=== Task objective ===
A faithful copy of the whole listing is required, with nothing left out.

════════════════════

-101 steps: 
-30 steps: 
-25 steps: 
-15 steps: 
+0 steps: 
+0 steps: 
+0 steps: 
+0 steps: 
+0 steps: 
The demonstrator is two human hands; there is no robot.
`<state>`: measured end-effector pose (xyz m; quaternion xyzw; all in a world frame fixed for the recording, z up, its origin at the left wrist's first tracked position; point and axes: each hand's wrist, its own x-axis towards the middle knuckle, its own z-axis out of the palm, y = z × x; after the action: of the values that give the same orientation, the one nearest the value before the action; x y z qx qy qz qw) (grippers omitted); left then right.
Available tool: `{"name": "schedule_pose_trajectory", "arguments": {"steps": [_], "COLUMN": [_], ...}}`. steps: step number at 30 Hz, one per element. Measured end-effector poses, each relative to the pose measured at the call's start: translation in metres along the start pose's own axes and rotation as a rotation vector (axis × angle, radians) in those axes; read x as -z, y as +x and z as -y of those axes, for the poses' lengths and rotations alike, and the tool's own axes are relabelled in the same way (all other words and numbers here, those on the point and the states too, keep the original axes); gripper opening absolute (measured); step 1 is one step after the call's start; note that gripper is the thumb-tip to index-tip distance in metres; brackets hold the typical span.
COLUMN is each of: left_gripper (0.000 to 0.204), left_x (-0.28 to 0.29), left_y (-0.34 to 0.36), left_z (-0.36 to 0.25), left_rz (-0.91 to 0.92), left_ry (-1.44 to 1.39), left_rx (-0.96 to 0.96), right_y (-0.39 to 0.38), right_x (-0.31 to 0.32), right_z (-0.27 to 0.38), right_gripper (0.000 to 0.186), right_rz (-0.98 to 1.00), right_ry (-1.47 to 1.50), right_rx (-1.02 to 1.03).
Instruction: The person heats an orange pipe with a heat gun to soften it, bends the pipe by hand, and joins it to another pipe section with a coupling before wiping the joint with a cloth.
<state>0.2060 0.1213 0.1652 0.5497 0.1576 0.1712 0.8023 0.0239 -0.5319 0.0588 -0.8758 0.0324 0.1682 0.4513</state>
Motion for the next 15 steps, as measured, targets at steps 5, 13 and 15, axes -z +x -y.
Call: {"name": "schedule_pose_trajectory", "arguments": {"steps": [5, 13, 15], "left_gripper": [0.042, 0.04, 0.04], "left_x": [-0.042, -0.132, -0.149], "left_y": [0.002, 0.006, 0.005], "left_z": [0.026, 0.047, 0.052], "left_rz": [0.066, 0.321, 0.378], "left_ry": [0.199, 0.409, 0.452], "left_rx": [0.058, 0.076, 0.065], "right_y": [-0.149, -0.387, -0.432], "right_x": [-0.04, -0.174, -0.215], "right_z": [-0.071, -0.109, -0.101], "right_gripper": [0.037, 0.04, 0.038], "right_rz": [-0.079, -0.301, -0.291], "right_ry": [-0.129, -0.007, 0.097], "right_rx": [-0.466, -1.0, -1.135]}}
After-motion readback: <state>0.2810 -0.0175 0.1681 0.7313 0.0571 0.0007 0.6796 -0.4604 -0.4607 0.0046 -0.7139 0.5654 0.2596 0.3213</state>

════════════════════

=== Task response ===
-101 steps: 
-30 steps: 
-25 steps: 
-15 steps: 
+0 steps: 
+0 steps: 
+0 steps: 
+0 steps: 
+0 steps: 
The demonstrator is two human hands; there is no robot.
`<state>`: measured end-effector pose (xyz m; quaternion xyzw; all in a world frame fixed for the recording, z up, its origin at the left wrist's first tracked position; point and axes: each hand's wrist, its own x-axis towards the middle knuckle, its own z-axis out of the palm, y = z × x; after the action: of the values that give the same orientation, the one nearest the value before the action; x y z qx qy qz qw) (grippers omitted); left then right.
Available tool: `{"name": "schedule_pose_trajectory", "arguments": {"steps": [_], "COLUMN": [_], ...}}`. steps: step number at 30 Hz, one per element. Measured end-effector poses, each relative to the pose measured at the call's start: translation in metres along the start pose's own axes and rotation as a rotation vector (axis × angle, radians) in those axes; read x as -z, y as +x and z as -y of those axes, for the poses' lengths and rotations alike, and the tool's own axes are relabelled in the same way (all other words and numbers here, those on the point and the states too, keep the original axes); gripper opening absolute (measured); step 1 is one step after the call's start; note that gripper is the thumb-tip to index-tip distance in metres; brackets hold the typical span.
COLUMN is each of: left_gripper (0.000 to 0.204), left_x (-0.28 to 0.29), left_y (-0.34 to 0.36), left_z (-0.36 to 0.25), left_rz (-0.91 to 0.92), left_ry (-1.44 to 1.39), left_rx (-0.96 to 0.96), right_y (-0.39 to 0.38), right_x (-0.31 to 0.32), right_z (-0.27 to 0.38), right_gripper (0.000 to 0.186), right_rz (-0.98 to 1.00), right_ry (-1.47 to 1.50), right_rx (-1.02 to 1.03).
Instruction: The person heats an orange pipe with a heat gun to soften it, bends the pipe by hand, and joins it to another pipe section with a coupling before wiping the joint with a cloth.
<state>0.2060 0.1213 0.1652 0.5497 0.1576 0.1712 0.8023 0.0239 -0.5319 0.0588 -0.8758 0.0324 0.1682 0.4513</state>
Motion for the next 15 steps, as measured, targets at steps 5, 13 and 15, axes -z +x -y.
Call: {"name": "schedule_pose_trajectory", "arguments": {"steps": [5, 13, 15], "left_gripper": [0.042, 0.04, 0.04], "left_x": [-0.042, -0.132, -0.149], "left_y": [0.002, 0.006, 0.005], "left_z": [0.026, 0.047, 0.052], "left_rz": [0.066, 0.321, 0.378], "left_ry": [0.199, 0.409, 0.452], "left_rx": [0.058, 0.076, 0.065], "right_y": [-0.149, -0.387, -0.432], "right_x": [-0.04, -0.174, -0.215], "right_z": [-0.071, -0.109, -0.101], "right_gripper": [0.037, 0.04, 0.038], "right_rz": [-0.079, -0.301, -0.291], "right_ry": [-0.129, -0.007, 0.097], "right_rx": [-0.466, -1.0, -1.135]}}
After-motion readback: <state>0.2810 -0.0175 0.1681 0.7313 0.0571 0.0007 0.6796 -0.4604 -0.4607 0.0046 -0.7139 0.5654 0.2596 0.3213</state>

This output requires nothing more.